What is this book about?
“In One Person” explores the extremely complex emotional tangles of one bi-sexual man, Billy, whose many crushes and lovers include a straight woman, two transgender women, gay boys and gay men, all encountered in his quest for self-definition and acceptance – and played out against the all-too-real background of the AIDS epidemic in the 1980s. If this sounds complicated, it is. Irving swings back and forth in time and place (and you could say Billy swings back and forth as well), but readers along for the ride will enjoy the journey.
Why you’ll like it:
Irving is an original. He’s an admirer of Dickens who, like the English master, knows how to imagine vivid characters, the kind of people who keep you reading even if the plot grows melodramatic.
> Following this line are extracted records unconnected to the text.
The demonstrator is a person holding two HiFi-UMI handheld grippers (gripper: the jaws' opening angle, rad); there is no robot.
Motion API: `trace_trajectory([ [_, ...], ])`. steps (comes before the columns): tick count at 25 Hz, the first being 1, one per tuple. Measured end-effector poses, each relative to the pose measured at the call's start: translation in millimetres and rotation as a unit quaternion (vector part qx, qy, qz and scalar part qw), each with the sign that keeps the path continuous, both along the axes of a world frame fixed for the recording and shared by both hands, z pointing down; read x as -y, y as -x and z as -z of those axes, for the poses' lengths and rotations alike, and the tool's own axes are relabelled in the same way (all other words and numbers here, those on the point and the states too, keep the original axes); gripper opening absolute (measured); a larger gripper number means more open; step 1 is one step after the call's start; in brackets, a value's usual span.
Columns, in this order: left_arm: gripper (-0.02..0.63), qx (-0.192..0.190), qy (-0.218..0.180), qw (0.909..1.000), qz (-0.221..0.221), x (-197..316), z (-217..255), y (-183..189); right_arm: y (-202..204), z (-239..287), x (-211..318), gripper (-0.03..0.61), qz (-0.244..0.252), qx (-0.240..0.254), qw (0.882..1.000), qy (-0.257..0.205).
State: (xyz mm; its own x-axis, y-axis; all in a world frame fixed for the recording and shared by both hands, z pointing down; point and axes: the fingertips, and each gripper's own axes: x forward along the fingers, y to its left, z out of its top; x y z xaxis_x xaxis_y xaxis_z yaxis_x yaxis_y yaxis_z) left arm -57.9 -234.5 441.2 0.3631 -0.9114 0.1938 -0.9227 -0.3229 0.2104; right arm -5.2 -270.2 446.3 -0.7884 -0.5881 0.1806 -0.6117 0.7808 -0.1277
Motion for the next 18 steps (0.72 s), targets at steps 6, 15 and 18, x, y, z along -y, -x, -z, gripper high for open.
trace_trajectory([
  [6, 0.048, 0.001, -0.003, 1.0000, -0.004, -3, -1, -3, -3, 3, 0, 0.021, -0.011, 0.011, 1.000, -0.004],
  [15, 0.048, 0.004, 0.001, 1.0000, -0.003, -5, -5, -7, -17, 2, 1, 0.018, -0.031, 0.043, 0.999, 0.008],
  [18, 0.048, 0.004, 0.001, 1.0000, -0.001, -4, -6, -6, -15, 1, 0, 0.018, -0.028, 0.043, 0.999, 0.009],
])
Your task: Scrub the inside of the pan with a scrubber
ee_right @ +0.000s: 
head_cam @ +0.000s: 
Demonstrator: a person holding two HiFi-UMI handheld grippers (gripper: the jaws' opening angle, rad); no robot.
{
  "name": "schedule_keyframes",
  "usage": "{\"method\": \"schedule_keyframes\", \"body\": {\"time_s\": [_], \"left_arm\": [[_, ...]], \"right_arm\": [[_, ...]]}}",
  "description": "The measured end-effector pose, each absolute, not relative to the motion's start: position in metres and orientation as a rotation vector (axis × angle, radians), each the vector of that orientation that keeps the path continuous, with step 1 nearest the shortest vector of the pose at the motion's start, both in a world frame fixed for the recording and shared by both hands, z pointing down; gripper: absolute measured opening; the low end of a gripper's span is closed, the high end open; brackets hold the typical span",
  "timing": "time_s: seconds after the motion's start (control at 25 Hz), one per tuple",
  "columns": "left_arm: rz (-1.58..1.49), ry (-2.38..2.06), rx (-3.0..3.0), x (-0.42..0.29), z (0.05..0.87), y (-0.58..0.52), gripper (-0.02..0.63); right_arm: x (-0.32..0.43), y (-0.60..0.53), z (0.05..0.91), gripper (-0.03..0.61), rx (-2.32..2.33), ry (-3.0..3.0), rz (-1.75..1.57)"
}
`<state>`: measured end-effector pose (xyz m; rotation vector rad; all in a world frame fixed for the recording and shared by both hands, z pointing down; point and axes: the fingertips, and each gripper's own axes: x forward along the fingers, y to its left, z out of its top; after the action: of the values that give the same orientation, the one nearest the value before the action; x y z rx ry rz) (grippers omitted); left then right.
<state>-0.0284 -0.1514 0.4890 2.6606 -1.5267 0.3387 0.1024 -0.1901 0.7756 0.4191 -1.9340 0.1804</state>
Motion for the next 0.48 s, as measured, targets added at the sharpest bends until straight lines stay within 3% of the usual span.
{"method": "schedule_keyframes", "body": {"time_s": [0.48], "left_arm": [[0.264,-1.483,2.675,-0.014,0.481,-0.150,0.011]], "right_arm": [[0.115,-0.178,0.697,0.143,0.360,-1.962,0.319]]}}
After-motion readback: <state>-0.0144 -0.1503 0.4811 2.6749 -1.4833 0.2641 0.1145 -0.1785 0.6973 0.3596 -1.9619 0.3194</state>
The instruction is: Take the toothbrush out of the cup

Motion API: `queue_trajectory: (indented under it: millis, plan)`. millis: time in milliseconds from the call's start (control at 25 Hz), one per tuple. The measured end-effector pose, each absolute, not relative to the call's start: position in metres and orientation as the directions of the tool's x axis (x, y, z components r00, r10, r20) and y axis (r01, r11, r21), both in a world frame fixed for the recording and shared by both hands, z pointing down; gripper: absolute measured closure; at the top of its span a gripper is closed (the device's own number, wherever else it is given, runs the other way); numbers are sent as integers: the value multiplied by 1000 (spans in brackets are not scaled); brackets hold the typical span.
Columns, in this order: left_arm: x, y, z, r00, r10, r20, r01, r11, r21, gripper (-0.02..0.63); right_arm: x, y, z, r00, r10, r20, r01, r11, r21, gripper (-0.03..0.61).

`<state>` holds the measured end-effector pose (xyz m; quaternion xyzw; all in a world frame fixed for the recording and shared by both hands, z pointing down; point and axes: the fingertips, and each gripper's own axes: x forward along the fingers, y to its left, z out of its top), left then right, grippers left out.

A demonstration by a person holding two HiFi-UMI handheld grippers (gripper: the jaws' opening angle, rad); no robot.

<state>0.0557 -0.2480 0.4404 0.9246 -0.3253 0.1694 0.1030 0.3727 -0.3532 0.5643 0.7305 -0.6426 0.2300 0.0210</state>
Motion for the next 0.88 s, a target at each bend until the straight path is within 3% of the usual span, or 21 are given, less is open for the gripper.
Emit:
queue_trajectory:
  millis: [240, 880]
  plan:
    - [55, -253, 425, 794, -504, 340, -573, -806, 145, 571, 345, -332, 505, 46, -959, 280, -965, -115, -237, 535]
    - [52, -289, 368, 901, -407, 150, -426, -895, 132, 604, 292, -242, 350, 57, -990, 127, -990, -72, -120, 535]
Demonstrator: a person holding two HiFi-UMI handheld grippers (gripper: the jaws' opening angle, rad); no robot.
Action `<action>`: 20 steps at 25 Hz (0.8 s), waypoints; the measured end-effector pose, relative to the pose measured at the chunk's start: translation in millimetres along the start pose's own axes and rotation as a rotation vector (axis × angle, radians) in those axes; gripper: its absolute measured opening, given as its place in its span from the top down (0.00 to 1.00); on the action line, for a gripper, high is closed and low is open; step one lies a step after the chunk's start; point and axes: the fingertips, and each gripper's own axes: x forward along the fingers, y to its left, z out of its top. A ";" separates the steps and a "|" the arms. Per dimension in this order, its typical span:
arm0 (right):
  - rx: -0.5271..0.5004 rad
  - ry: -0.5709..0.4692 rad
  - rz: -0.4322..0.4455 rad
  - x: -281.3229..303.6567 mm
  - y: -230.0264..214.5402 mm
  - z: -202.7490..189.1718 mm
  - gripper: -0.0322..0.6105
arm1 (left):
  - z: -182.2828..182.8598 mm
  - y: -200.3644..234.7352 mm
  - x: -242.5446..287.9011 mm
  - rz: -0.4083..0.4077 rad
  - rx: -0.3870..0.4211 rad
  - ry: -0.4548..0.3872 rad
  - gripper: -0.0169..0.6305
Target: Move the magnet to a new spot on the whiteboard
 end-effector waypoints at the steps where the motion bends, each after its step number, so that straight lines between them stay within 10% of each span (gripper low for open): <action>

And he’s not afraid of controversial topics. This exploration of the twists and turns of sexuality and how it shapes one’s identity is a challenging, revealing story, one that throws new light on the peculiar American tension between expressing oneself honestly and fully and fitting into the expectations of others. The world according to Billy (sorry, impossible to resist) may be an unfamiliar place, but you won’t be bored there.
What others are saying:
Says Publishers Weekly: “ [It] tells the oftentimes outrageous story of bisexual novelist Billy Abbott, who comes of age in the uptight 1950s and explores his sexuality through two decadent decades into the plague-ridden 1980s and finally to a more positive present day. Sexual confusion sets in early for Billy, simultaneously attracted to both the local female librarian and golden boy wrestler Jacques Kittredge, who treats Billy with the same disdain he shows Billy’s best friend (and occasional lover) Elaine. Faced with an unsympathetic mother and an absent father who might have been gay, Billy travels to Europe, where he has affairs with a transgendered female and an older male poet, an early AIDS activist. Irving’s take on the AIDS epidemic in New York is not totally persuasive (not enough confusion, terror, or anger), and his fractured time and place doesn’t allow him to generate the melodramatic string of incidents that his novels are famous for. In the end, sexual secrets abound in this novel, which intermittently touches the heart as it fitfully illuminates the mutability of human desire.”
“What is ‘normal’? Does it really matter? In Irving’s latest novel … nearly everyone has a secret, but the characters who embrace and accept their own differences and those of others are the most content. … This wonderful blend of thought-provoking, well-constructed, and meaningful writing is what one has come to expect of Irving, and it also makes for an enjoyable page-turner,” says Library Journal.
“Billy Dean (aka Billy Abbott) has a difficult time holding it together in one person, for his bisexuality pulls him in (obviously) two different directions. Billy comes of age in what is frequently, and erroneously, billed as a halcyon and more innocent age, the 1950s. … Woody Allen’s bon mot about bisexuality is that it doubled one’s chances for a date, but in this novel Irving explores in his usual discursive style some of the more serious and exhaustive consequences of Allen’s one-liner,” says Kirkus Reviews.
Says Ron Charles in The Washington Post: “…the sophisticated and garish elements of ‘In One Person’ are laced together in an act of literary transvestism…[the] wonderful first section of the novel shows what a ringmaster Irving can be. His looping chronology gives the impression of aimless digression only until we catch up and find him on the trail of some larger truth. The story swings confidently from the burlesque comedy of Billy’s dolled-up grandfather to the poignant anxiety of the boy’s sexual confusion. And it’s full of insights about classic theatre and novels, all gracefully integrated into Billy’s struggle to figure out what kind of person he is.”
When is it available?
If you want to wrestle with “In One Person,” it can be found at the Downtown Hartford Public Library and the Barbour, Dwight and Goodwin branches.